NAIROBI, Mar 18 – Equity Group Holdings reported a strong financial performance for 2025, with pretax profit rising sharply on the back of higher interest income and improved asset quality.
The lender, headquartered in Kenya, said pretax profit increased by 52% year-on-year to 92.1 billion shillings (approximately $711.5 million), up from 60.7 billion shillings in 2024.
The growth was primarily driven by a rise in net interest income, which climbed to 126.9 billion shillings from 108.8 billion shillings in the previous year.
At the same time, the bank reduced its loan loss provisions to 14.5 billion shillings, down from 20.2 billion shillings a year earlier, reflecting improved credit performance and lower levels of non-performing loans.
Equity Group operates across several African markets, including Uganda, Tanzania, Rwanda, Burundi, South Sudan and the Democratic Republic of Congo.

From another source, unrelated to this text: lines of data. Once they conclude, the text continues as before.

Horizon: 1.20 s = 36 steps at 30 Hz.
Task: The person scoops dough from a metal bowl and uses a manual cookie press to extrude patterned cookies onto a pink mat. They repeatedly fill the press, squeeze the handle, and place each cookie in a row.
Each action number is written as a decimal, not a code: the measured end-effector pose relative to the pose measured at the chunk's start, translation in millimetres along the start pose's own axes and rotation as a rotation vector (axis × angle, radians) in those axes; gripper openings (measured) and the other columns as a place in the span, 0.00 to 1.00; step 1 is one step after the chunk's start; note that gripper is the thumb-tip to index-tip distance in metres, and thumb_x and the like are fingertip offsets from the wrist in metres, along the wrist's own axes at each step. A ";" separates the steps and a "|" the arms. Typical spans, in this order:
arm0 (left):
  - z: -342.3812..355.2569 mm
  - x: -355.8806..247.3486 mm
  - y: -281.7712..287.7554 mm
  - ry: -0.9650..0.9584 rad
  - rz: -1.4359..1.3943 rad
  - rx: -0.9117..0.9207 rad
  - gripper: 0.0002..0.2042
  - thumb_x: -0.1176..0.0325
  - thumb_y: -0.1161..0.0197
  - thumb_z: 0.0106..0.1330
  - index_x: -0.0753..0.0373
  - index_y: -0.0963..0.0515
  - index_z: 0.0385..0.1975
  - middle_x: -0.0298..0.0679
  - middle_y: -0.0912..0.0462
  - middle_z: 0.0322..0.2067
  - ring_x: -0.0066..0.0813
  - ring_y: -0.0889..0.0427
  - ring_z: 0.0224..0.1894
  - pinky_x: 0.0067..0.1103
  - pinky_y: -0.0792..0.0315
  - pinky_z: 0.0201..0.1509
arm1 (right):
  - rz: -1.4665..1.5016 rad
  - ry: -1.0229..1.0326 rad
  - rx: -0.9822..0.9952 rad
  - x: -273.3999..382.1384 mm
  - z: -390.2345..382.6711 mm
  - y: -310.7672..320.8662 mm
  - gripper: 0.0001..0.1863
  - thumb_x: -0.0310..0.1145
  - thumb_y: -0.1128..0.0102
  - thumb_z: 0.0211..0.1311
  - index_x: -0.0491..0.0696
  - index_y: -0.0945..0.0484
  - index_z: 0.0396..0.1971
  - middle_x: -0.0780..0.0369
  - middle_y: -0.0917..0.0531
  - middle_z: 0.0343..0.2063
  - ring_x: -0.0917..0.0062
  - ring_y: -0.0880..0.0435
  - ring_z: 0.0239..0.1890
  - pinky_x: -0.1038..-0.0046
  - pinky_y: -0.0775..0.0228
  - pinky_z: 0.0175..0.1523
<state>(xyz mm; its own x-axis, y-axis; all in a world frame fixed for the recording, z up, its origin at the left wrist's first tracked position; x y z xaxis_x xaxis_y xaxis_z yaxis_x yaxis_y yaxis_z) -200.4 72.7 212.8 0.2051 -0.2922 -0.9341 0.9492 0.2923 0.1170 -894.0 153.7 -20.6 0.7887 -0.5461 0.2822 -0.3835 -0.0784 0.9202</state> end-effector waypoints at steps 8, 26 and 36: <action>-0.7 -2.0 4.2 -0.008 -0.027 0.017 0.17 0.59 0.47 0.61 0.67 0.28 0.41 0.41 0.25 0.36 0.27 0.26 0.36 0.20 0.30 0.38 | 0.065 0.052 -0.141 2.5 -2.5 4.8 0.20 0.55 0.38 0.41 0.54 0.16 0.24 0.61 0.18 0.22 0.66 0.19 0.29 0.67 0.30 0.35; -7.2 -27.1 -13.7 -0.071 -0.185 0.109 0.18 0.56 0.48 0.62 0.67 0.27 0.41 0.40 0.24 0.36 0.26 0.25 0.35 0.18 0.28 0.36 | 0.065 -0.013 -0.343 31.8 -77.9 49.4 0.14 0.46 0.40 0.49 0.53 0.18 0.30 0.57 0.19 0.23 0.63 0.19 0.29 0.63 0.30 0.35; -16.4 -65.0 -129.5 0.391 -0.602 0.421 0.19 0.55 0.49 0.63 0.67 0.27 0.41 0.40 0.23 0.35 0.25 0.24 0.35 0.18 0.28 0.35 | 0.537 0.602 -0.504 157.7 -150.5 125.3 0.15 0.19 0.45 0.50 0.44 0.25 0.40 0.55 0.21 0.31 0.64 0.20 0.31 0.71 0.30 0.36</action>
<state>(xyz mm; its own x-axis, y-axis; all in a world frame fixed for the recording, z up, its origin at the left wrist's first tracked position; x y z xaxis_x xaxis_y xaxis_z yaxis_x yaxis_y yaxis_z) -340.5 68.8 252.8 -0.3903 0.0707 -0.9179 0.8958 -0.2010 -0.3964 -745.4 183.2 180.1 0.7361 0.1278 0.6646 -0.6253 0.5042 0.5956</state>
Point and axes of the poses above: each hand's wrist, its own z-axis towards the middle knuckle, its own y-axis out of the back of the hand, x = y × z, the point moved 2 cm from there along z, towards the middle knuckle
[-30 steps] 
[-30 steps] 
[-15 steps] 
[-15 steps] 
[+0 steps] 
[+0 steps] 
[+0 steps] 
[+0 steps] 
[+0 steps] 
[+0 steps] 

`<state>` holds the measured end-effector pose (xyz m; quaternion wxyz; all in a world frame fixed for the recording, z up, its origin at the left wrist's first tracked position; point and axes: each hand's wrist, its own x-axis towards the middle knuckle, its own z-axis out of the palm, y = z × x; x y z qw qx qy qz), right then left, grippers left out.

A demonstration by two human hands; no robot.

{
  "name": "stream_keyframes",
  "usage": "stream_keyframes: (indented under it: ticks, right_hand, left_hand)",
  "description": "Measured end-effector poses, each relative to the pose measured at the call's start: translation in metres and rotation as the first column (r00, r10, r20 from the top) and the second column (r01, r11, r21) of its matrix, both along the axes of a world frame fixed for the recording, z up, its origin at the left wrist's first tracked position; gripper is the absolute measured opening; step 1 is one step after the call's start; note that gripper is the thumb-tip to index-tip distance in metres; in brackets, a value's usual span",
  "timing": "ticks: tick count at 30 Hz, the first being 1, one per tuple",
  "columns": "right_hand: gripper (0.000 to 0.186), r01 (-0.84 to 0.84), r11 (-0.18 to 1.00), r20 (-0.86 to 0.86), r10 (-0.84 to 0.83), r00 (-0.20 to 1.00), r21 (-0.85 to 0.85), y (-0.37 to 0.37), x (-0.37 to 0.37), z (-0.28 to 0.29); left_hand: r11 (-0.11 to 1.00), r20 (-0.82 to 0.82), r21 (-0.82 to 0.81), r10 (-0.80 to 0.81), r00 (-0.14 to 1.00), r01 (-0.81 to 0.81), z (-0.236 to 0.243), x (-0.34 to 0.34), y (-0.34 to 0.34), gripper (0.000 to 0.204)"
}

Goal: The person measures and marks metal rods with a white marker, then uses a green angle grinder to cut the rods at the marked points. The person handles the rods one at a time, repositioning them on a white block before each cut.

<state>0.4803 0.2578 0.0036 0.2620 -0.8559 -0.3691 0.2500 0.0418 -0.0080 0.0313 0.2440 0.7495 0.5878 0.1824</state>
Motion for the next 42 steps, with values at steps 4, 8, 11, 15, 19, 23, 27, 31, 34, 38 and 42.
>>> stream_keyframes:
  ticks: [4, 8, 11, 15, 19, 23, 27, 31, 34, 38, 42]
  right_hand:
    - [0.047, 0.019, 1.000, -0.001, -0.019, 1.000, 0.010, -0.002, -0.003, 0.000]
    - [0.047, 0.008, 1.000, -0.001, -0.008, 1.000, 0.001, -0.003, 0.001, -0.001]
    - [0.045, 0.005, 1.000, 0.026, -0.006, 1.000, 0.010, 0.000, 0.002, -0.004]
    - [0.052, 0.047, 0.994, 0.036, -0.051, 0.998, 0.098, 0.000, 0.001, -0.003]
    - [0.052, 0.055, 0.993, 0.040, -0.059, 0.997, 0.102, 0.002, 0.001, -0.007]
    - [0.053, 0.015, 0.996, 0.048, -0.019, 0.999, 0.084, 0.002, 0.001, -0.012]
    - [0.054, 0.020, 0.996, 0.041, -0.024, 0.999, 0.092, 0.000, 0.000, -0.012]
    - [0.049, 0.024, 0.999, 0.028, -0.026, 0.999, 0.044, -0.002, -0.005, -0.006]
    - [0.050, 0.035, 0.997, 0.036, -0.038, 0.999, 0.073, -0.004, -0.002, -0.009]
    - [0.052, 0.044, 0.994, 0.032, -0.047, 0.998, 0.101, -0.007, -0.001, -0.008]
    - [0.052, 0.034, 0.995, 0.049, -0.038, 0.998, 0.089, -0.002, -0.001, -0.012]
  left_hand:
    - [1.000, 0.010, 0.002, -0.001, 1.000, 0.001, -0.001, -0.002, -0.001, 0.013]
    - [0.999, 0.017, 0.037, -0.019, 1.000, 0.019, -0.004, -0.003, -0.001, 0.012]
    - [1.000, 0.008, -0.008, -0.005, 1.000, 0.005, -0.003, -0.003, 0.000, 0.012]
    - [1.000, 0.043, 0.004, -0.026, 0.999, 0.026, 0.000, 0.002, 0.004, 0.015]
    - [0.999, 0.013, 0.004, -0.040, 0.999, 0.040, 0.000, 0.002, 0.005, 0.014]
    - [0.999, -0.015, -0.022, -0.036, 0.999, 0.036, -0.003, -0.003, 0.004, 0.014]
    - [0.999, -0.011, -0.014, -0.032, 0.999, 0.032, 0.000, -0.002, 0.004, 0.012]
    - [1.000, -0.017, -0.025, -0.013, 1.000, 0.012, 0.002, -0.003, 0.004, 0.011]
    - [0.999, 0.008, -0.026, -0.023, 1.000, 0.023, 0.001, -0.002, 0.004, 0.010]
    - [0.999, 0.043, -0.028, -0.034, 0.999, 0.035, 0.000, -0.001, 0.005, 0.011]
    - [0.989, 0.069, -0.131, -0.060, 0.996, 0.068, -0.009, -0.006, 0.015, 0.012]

The results highlight the group’s continued regional expansion strategy and its ability to generate earnings growth across multiple markets.
Stronger lending activity, combined with improved risk management, has positioned the bank to benefit from economic recovery trends in key East and Central African economies.
The performance also underscores broader resilience within the region’s banking sector, as lenders adapt to evolving macroeconomic conditions while maintaining profitability.